↓↓↓
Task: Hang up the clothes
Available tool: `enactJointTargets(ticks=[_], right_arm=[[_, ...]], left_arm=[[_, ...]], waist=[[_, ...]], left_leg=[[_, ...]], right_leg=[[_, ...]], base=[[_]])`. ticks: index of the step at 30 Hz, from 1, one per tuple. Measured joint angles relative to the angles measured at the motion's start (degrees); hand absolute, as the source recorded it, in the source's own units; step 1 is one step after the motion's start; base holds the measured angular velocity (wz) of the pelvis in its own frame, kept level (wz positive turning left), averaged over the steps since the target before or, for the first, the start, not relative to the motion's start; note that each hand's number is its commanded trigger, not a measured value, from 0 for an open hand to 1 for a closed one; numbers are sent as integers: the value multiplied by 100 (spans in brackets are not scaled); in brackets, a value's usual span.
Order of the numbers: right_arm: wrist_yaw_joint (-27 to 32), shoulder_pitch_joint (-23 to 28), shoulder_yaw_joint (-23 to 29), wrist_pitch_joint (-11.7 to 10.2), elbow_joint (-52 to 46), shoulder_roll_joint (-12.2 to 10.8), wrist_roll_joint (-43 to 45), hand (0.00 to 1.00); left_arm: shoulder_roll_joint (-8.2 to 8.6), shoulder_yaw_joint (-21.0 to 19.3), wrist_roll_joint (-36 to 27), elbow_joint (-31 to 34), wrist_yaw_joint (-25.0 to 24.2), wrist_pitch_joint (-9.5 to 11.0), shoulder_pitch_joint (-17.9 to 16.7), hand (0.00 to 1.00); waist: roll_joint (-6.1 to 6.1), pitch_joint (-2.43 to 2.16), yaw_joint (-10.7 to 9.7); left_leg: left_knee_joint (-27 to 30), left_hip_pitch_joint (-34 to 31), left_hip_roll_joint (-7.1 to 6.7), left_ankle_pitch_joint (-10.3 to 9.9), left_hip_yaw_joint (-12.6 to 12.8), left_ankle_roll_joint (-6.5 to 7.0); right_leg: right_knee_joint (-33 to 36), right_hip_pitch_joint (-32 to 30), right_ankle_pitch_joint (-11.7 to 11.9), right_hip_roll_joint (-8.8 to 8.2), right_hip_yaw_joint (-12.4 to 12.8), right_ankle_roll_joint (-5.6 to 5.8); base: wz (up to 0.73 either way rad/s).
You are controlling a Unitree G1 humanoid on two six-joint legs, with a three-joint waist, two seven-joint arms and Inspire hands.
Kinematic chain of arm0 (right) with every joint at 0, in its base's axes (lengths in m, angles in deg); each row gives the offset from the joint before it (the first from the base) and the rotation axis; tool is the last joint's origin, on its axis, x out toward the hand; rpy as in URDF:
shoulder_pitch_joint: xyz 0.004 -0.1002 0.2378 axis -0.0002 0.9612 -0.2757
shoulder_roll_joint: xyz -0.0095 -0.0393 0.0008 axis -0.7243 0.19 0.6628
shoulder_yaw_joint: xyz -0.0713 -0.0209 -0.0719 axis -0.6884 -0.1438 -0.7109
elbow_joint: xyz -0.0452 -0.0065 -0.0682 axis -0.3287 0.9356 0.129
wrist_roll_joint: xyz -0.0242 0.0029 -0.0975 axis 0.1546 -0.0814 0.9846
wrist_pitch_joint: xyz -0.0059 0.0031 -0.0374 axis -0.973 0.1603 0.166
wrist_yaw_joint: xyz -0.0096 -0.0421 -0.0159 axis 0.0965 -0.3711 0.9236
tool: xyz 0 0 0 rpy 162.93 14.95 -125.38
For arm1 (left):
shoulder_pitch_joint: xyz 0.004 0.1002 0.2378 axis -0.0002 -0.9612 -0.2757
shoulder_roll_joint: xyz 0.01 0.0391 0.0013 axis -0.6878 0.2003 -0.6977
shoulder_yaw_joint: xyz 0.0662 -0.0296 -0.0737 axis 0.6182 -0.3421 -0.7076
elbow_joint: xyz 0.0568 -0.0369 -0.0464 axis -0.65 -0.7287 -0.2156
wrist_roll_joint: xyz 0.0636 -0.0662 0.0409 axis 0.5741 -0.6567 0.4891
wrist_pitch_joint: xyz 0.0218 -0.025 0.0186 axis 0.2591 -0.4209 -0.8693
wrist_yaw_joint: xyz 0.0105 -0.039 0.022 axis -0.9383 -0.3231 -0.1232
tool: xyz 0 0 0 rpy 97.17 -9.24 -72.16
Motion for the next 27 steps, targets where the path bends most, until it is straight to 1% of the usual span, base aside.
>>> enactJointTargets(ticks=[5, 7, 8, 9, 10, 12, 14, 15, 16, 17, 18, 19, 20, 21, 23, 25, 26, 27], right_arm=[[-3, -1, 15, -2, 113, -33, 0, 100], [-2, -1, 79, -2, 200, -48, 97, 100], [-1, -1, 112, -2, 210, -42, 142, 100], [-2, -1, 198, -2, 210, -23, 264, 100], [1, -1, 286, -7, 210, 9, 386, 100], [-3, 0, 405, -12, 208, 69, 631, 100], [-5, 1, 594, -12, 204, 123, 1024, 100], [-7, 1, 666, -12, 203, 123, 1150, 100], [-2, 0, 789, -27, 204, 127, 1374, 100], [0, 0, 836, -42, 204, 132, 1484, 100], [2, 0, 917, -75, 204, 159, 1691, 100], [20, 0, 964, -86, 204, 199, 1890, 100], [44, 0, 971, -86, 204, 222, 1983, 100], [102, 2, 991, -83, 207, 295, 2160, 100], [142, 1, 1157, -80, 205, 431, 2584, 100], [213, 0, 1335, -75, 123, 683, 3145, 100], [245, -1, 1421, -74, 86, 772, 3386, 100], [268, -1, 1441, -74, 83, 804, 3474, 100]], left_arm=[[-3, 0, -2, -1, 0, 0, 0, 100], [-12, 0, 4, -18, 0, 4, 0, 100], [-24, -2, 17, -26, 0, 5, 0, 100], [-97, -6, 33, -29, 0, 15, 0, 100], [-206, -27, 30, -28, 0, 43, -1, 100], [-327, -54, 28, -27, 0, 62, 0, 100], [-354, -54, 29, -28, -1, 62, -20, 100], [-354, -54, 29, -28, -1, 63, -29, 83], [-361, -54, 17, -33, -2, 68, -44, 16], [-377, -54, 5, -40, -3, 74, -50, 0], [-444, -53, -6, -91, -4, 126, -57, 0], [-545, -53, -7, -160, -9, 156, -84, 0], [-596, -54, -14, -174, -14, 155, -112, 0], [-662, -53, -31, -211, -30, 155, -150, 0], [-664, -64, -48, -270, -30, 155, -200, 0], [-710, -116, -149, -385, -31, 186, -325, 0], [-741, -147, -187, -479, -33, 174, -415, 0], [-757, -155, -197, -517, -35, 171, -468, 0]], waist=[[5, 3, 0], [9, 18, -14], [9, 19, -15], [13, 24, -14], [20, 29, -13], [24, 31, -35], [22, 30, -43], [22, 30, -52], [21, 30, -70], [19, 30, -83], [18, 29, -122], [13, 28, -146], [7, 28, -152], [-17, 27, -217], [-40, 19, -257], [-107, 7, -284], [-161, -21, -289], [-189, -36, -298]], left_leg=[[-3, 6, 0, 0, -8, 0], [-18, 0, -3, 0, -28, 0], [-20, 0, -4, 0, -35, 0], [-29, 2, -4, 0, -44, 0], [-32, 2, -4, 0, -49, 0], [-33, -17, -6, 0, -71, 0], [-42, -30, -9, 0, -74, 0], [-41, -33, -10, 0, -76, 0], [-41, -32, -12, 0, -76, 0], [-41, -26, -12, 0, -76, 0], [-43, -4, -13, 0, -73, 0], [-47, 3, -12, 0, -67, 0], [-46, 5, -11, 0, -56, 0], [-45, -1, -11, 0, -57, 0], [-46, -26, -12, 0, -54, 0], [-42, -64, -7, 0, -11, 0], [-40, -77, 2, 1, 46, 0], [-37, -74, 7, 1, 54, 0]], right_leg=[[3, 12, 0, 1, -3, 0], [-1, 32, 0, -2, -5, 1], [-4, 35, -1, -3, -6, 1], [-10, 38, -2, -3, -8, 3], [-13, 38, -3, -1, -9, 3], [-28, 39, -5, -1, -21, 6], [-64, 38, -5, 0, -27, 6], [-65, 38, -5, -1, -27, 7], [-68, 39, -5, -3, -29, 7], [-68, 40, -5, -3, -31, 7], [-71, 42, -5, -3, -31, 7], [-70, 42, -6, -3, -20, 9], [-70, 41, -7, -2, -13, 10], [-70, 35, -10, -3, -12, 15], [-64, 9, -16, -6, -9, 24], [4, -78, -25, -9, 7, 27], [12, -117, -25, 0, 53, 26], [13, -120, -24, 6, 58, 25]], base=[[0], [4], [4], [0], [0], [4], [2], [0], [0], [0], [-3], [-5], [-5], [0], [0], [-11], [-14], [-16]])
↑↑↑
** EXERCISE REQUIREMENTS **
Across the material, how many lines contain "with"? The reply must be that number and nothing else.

** OUTPUT BELOW **
2